A British book for children, set 6,000 years ago, about a boy who tries to rid the world of an evil demon with only a wolf cub for company, is to be made into a Hollywood film produced by Sir Ridley Scott.

Michelle Paver, the Wimbledon-based author, has signed a $4m (£2.1m) deal with the Fox film studio for Scott's company, Scott Free, to develop her book Wolf Brother and five planned sequels. The series will be called The Chronicles of Ancient Darkness.

Scott, whose films as director include Gladiator, Blade Runner and Alien, said: " Wolf Brother is an enchanting book. Michelle has created a world that we have not seen before in any previous film."

The book tells the story of 12-year-old Torak, who lives in a forest peopled by hunter-gatherers. He sets out to conquer an evil spirit living in the body of a bear, which has killed his father.

Since it was published in 2004, Wolf Brother has sold more than 110,000 copies in hardback, and has earned £5m in rights sales in 31 countries. It is due to be published in the United States next month.

Paver said: "Ridley Scott is an ideal fit. He really gets the world that I've tried to create. All of his great films are characterised by the fact that he creates a world - for example, the world of the future in Blade Runner."
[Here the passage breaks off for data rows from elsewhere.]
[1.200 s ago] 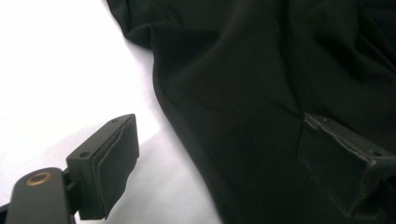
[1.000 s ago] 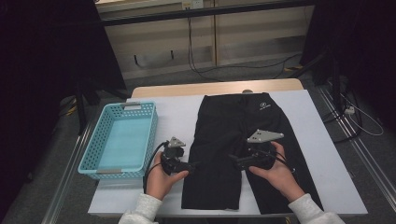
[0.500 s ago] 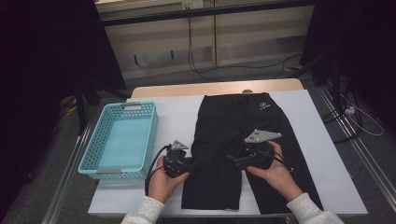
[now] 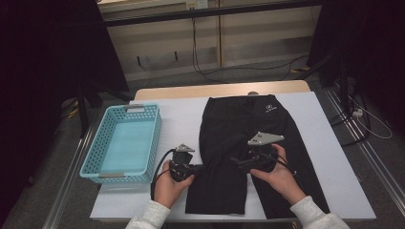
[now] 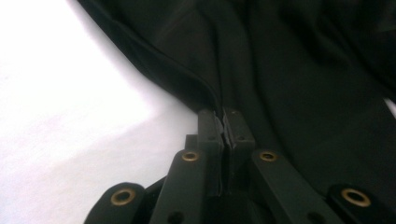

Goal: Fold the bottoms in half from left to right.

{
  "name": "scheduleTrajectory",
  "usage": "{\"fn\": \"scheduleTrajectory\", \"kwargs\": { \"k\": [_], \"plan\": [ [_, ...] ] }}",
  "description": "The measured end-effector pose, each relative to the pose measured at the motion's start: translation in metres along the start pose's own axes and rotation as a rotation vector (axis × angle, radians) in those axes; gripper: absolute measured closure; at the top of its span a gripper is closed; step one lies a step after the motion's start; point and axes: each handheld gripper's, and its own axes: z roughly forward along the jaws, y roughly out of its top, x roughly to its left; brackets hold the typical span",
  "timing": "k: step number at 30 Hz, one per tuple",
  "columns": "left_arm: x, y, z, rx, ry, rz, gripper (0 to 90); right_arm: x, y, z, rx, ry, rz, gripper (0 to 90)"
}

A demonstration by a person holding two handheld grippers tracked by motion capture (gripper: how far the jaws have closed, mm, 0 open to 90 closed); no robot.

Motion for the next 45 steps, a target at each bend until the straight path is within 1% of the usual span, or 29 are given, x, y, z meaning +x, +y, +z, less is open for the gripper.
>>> {"fn": "scheduleTrajectory", "kwargs": {
  "k": [1, 3, 4, 7, 9, 10, 11, 13, 15, 16, 17, 19, 22, 25, 27, 28, 29, 32, 34, 36, 37, 38, 39, 40, 42, 44, 45],
  "plan": [
    [-0.002, 0.001, -0.001, -0.008, -0.009, -0.006, 87.3, 0.0, 0.001, 0.001, -0.001, -0.003, 0.002, 12.4],
    [-0.004, 0.003, -0.003, -0.013, -0.016, 0.005, 87.3, -0.001, 0.003, 0.004, -0.006, -0.009, 0.009, 12.5],
    [-0.005, 0.003, -0.003, -0.019, -0.023, 0.003, 87.3, -0.001, 0.004, 0.006, -0.01, -0.011, 0.015, 12.5],
    [-0.008, 0.005, -0.004, -0.034, -0.025, 0.017, 87.3, -0.001, 0.007, 0.013, -0.001, -0.012, 0.018, 12.6],
    [-0.01, 0.006, -0.005, -0.046, -0.03, 0.01, 87.3, -0.001, 0.011, 0.017, 0.001, -0.015, 0.019, 12.7],
    [-0.01, 0.006, -0.005, -0.041, -0.032, 0.015, 87.3, -0.001, 0.012, 0.019, -0.002, -0.018, 0.021, 12.6],
    [-0.01, 0.006, -0.005, -0.044, -0.033, 0.012, 87.3, -0.001, 0.014, 0.021, -0.005, -0.018, 0.031, 12.5],
    [-0.011, 0.006, -0.005, -0.043, -0.034, 0.013, 87.4, -0.001, 0.017, 0.026, -0.013, -0.019, 0.034, 12.6],
    [-0.012, 0.006, -0.004, -0.042, -0.036, 0.02, 87.4, 0.001, 0.021, 0.032, -0.003, -0.013, 0.039, 12.4],
    [-0.013, 0.006, -0.004, -0.047, -0.037, 0.016, 87.5, 0.002, 0.023, 0.035, -0.005, -0.014, 0.042, 12.2],
    [-0.013, 0.007, -0.004, -0.056, -0.036, 0.02, 87.5, 0.003, 0.025, 0.037, -0.008, -0.011, 0.042, 12.4],
    [-0.014, 0.007, -0.004, -0.059, -0.038, 0.019, 87.5, 0.005, 0.029, 0.043, -0.006, -0.013, 0.045, 11.9],
    [-0.015, 0.007, -0.005, -0.079, -0.03, 0.017, 87.5, 0.009, 0.036, 0.05, -0.007, -0.001, 0.043, 12.1],
    [-0.014, 0.008, -0.006, -0.076, -0.036, 0.016, 87.6, 0.013, 0.04, 0.058, -0.004, 0.011, 0.045, 12.2],
    [-0.015, 0.008, -0.006, -0.089, -0.033, 0.013, 87.6, 0.015, 0.041, 0.063, 0.002, 0.018, 0.05, 13.1],
    [-0.015, 0.008, -0.006, -0.092, -0.033, 0.019, 87.6, 0.016, 0.042, 0.066, 0.005, 0.025, 0.054, 13.3],
    [-0.016, 0.009, -0.006, -0.093, -0.029, 0.024, 87.7, 0.017, 0.043, 0.068, 0.002, 0.029, 0.063, 13.3],
    [-0.017, 0.009, -0.006, -0.088, -0.034, 0.028, 87.7, 0.019, 0.046, 0.075, -0.004, 0.034, 0.075, 13.9],
    [-0.016, 0.009, -0.006, -0.088, -0.032, 0.029, 87.7, 0.02, 0.046, 0.081, 0.003, 0.041, 0.078, 14.2],
    [-0.016, 0.009, -0.006, -0.098, -0.035, 0.025, 87.8, 0.021, 0.046, 0.086, 0.016, 0.044, 0.066, 16.9],
    [-0.015, 0.009, -0.006, -0.104, -0.036, 0.024, 87.8, 0.021, 0.047, 0.088, 0.018, 0.044, 0.072, 18.1],
    [-0.015, 0.01, -0.007, -0.099, -0.038, 0.024, 87.8, 0.022, 0.047, 0.09, 0.016, 0.051, 0.078, 19.6],
    [-0.015, 0.01, -0.007, -0.107, -0.04, 0.019, 87.8, 0.022, 0.047, 0.093, 0.018, 0.05, 0.071, 21.8],
    [-0.016, 0.01, -0.007, -0.108, -0.041, 0.017, 87.9, 0.022, 0.047, 0.096, 0.029, 0.04, 0.058, 23.0],
    [-0.016, 0.011, -0.008, -0.117, -0.043, 0.02, 87.9, 0.021, 0.047, 0.101, 0.049, 0.037, 0.059, 30.2],
    [-0.016, 0.012, -0.01, -0.126, -0.048, 0.019, 87.9, 0.02, 0.046, 0.103, 0.049, 0.043, 0.066, 41.8],
    [-0.016, 0.013, -0.01, -0.128, -0.05, 0.019, 87.9, 0.02, 0.046, 0.103, 0.049, 0.047, 0.062, 43.1]
  ]
}}
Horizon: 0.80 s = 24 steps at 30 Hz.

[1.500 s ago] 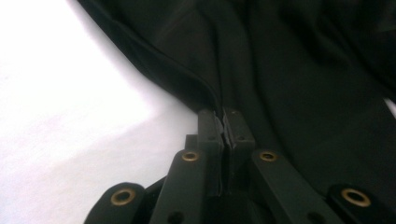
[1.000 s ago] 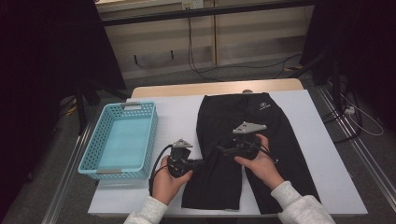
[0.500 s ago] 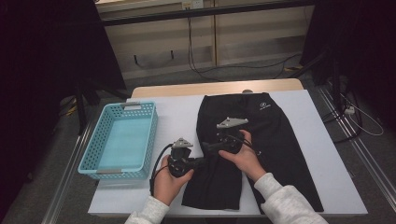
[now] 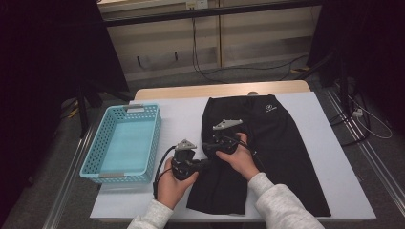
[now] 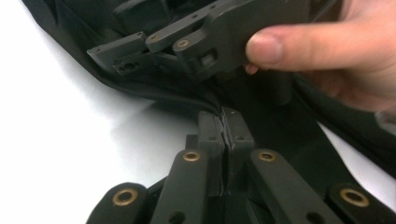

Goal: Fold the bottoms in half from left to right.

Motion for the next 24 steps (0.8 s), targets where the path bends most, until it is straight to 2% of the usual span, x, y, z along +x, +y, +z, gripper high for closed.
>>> {"fn": "scheduleTrajectory", "kwargs": {
  "k": [3, 5, 6, 7, 8, 12, 14, 17, 19, 22, 24],
  "plan": [
    [-0.001, 0.001, 0.0, 0.002, -0.006, 0.001, 88.0, 0.001, 0.0, 0.001, 0.014, -0.023, -0.043, 50.0],
    [-0.001, 0.001, 0.0, 0.0, -0.005, -0.002, 88.0, 0.0, -0.001, 0.001, 0.022, -0.019, -0.052, 57.3],
    [-0.002, 0.001, 0.0, 0.0, -0.009, -0.002, 88.1, -0.001, -0.001, 0.002, 0.031, -0.021, -0.064, 66.8],
    [-0.002, 0.001, 0.0, 0.002, -0.008, 0.0, 88.1, -0.002, -0.001, 0.002, 0.045, -0.029, -0.081, 72.2],
    [-0.002, 0.001, -0.001, -0.001, -0.011, 0.0, 88.1, -0.003, -0.002, 0.001, 0.051, -0.042, -0.08, 73.1],
    [-0.004, 0.002, -0.001, -0.005, -0.018, 0.007, 88.1, -0.012, -0.002, -0.004, 0.056, -0.046, -0.062, 86.8],
    [-0.005, 0.002, 0.0, -0.009, -0.02, 0.004, 88.1, -0.014, -0.002, -0.006, 0.052, -0.047, -0.054, 82.7],
    [-0.005, 0.002, 0.001, -0.001, -0.015, 0.013, 88.1, -0.012, 0.001, -0.011, 0.009, -0.051, -0.039, 68.7],
    [-0.005, 0.002, 0.001, 0.0, -0.013, 0.011, 88.1, -0.009, 0.004, -0.013, -0.013, -0.047, -0.035, 54.2],
    [-0.004, 0.002, 0.001, 0.0, -0.012, 0.01, 88.1, -0.004, 0.008, -0.012, -0.034, 0.019, 0.005, 38.9],
    [-0.004, 0.002, 0.002, 0.003, -0.015, 0.011, 88.1, 0.001, 0.01, -0.01, -0.033, 0.018, -0.014, 31.3]
  ]
}}
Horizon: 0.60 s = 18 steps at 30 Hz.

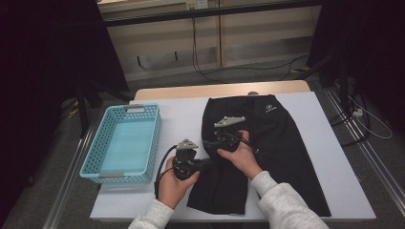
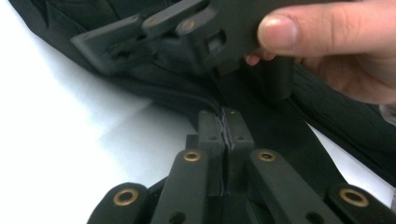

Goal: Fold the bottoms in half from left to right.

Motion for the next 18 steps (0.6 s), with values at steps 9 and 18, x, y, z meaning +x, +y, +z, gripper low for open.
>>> {"fn": "scheduleTrajectory", "kwargs": {
  "k": [9, 18],
  "plan": [
    [-0.004, 0.002, 0.0, 0.0, -0.004, 0.013, 88.1, -0.001, -0.006, 0.022, 0.087, 0.016, 0.014, 26.2],
    [-0.005, 0.002, 0.002, 0.0, -0.007, 0.011, 88.1, -0.014, -0.01, 0.015, 0.101, -0.103, -0.055, 84.5]
  ]
}}
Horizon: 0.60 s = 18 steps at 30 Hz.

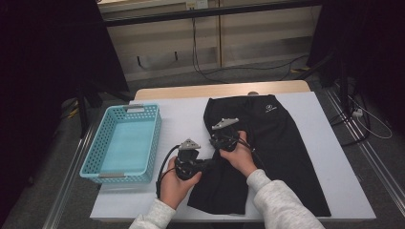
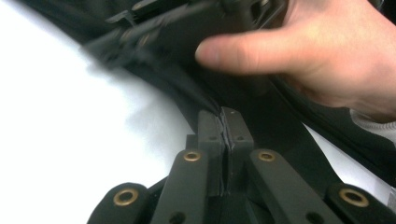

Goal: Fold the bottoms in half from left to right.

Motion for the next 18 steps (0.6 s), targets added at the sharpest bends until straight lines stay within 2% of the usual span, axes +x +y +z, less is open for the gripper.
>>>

Casting for the first feature film has not yet begun, but Paver would like Sir Ian McKellen, who recently recorded the audio-book version of Wolf Brother, to play the part of a character called The Walker.

The author, who is now working on the second book in the series, Spirit Walker, says she has been carrying the story around with her since she was a child. She wrote a prototype as a student of biochemistry at Oxford University, but then spent 13 years working as an intellectual property lawyer in London. Finally, she quit her regular salary to take up writing and cut her authorial teeth on historical novels.

Comparisons with J K Rowling - whose Harry Potter books have been turned intoa Hollywood series - are being made but, while Paver finds such parallels "flattering", she insists that Wolf Brother is "very different".